I heard the news, like everyone else, with disbelief. David Cameron, oops, Lord Cameron, is now Foreign Secretary. The new Lord was installed, as if by birthright. Lindsay Hoyle, Speaker of the House of Commons, is vexed and asking urgent questions about how MPs will be able to hold Cameron to account.
Rishi Sunak and Cameron must think they’re above all that. Swanky people often disdain rules the rest must follow. Be aware too of old boys’ networks, tribal loyalties and public school hierarchies. Winchester man felt he needed a vain Etonian to prop up his creaking, cracking party.
Over 65 per cent of the Cabinet ministers chosen by Boris Johnson, Liz Truss and Rishi Sunak were privately educated. James Cleverly was, so too Michael Gove, the minister for Levelling Up, and the Paymaster General John Glen. Those within that circle are acutely aware of the greater and lesser private schools, the most and least prestigious Oxbridge colleges, the posh gene. Previously, in Theresa May’s government, just 30 per cent of those round her table were from public schools. No wonder they got rid of her.
Many years ago, Nadine Dorries (who attended Halewood Grange Comprehensive in Liverpool) and I fell out over a nasty tweet she posted about me. My response was sarcastic and, I suppose, to her eyes, brassy. The rest is bad history between us.

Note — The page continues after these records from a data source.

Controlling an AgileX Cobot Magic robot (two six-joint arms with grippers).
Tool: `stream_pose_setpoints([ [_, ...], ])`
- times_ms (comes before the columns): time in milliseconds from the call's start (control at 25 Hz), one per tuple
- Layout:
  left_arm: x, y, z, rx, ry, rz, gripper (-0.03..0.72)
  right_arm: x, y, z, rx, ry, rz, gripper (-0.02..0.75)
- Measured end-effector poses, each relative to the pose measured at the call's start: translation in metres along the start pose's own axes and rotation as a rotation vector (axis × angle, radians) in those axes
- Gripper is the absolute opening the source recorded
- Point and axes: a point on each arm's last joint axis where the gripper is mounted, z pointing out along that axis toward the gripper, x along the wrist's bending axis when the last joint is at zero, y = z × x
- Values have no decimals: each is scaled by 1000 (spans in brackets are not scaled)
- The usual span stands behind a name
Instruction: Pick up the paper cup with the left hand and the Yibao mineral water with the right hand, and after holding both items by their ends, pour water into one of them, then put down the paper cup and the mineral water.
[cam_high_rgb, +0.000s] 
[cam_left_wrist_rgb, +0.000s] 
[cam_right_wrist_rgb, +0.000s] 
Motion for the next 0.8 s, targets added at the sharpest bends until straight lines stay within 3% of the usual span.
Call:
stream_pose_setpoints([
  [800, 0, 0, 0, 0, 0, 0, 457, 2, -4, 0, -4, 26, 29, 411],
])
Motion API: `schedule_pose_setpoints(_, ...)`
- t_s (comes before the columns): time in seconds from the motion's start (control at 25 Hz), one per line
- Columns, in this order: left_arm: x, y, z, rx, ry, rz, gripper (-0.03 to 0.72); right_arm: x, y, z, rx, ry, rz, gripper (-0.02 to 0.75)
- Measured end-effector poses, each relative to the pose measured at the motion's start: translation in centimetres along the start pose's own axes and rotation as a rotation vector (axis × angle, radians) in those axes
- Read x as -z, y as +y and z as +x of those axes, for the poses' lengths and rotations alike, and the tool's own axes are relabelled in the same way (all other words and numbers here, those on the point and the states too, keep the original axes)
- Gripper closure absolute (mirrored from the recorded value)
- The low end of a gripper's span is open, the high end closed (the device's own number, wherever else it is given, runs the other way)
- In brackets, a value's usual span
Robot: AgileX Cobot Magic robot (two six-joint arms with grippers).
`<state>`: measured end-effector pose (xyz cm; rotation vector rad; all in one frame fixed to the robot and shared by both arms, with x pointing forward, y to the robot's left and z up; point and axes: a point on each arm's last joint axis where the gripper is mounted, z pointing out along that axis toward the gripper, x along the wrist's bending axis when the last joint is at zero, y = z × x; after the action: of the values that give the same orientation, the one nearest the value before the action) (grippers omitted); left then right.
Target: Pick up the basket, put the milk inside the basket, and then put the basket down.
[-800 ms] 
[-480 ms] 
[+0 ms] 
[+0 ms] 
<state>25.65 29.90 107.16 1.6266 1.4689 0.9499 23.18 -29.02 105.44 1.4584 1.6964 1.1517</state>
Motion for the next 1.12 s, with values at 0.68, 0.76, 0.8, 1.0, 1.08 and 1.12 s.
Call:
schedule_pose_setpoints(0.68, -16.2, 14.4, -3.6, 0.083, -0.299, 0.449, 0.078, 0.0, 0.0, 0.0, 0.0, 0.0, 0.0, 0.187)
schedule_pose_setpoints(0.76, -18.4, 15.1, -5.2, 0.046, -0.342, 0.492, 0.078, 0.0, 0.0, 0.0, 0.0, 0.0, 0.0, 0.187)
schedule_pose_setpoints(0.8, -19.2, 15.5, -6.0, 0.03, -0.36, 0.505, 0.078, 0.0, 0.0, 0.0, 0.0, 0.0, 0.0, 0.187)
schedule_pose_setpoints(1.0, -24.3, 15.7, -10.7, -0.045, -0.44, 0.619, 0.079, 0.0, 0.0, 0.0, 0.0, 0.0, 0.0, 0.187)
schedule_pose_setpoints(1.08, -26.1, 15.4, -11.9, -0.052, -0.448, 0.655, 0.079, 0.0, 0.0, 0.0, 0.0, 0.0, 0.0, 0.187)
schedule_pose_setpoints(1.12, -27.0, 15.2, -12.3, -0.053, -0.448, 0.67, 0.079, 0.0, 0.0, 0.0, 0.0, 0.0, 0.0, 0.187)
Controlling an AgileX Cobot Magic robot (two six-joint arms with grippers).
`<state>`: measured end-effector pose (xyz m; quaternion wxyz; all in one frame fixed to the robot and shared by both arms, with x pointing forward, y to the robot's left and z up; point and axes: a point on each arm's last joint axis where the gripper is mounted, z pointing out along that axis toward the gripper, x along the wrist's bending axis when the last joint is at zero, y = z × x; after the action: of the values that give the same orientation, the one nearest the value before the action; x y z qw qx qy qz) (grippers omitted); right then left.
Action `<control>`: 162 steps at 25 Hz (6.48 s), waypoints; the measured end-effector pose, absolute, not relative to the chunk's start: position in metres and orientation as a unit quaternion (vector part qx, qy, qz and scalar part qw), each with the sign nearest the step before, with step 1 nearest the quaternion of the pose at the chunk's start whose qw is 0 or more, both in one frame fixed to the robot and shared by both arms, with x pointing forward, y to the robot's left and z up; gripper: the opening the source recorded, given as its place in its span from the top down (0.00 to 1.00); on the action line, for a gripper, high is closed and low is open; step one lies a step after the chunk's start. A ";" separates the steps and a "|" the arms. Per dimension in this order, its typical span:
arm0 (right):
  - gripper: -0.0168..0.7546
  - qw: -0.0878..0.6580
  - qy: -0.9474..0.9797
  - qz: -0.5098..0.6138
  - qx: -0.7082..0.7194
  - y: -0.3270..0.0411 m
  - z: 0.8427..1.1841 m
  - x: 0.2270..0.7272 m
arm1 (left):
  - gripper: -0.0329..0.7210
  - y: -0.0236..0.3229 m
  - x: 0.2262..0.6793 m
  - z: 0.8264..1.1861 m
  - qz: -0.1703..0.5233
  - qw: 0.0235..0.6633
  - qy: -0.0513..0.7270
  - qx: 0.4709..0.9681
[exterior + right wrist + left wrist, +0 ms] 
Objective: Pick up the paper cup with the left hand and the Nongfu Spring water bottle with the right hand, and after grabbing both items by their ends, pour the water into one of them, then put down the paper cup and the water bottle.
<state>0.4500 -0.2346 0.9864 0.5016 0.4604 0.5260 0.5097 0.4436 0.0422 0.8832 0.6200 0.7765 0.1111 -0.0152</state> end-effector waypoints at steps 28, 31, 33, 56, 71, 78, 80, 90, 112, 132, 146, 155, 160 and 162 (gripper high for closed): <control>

Yet today, I think she is right to feel aggrieved by the way Sunak “the privileged posh boy” – her words – blocked her peerage. In an interview in the Sunday Times this weekend, her sense of injustice was palpable: “Was I worthy of it? I absolutely was worthy.” Imagine her froth and fury when Sunak announced Cameron’s peerage and ministerial appointment on Monday.
True, Dorries, who annoys many of us, allegedly neglected her constituents, was seen as a terribly uncultured culture secretary, is still nuts about Boris Johnson, and shouldn’t have employed and paid thousands of pounds of our money in wages and pay rises to her daughters.
However, unlike Cameron, Dorries has never been accused of turning a functioning Arab nation into a failed state. In 2016, the Foreign Affairs Committee concluded that the then PM, David Cameron, with France and the US, launched a war in Libya with no proper intelligence analysis or defined goal. They toppled Muammar Gaddafi, and like Blair and Bush in Iraq, lost interest and casually walked away. Obama rightly called it a “shit show”.
Remember too, that just two years ago, a parliamentary inquiry severely criticised Cameron for lobbying for a company in which he held a personal economic interest. In 2020, he had sent more than 60 messages to ministers and top civil servants promoting Greensill Capital, run by Lex Greensill (CBE!), an Australian tycoon, who had glided his way to the top echelons of British business and political establishments. The company collapsed in 2021.
These two are serious misjudgments. One has led to an uncounted number of deaths in Libya, and endemic disorder. Libya, a country with the 10th largest oil reserves in the world, once had the highest standard of living in Africa. Today, it’s from this lawless land that many desperate Arabs and Africans board ships to get to Europe. How does a man with such a miserable record get to be our Foreign Secretary? Simple really. He’s a toff. And toffs expect never to be judged. They float upwards. In that, he is like his old foe, fellow Etonian, Boris Johnson.
I had a meeting with Cameron some time in 2010. I had written several books on Britishness, immigration and contemporary Britain. Cameron apparently wanted to learn about all that. He was affable, open and intellectually curious, yet also incredibly uninformed. His white, moneyed world, in its own way, was a ghetto. Although, like all prime ministers, he visited temples, black churches and mosques to garner votes, he knew nothing about black or Asian lives or indeed how the nation was changing and the world too. Sunak is intelligent, but like Cameron, living in his own privileged bubble, worlds away from domestic and geopolitical realities.
And now, to tweak that image and project himself as a down to earth man of the people, the PM has created a special role for Esther McVey. Born in Liverpool, she spent her early years in foster care. Now she, who is properly right wing, gets to be the minister of “common sense” or “anti-wokery”. As if that breezy solution will fool voters, especially the Red-Wallers, who are disillusioned with the Tories.
Will she also turn on the posh boys one day? I expect so. But hopefully, by then, we the electorate will have seen them off.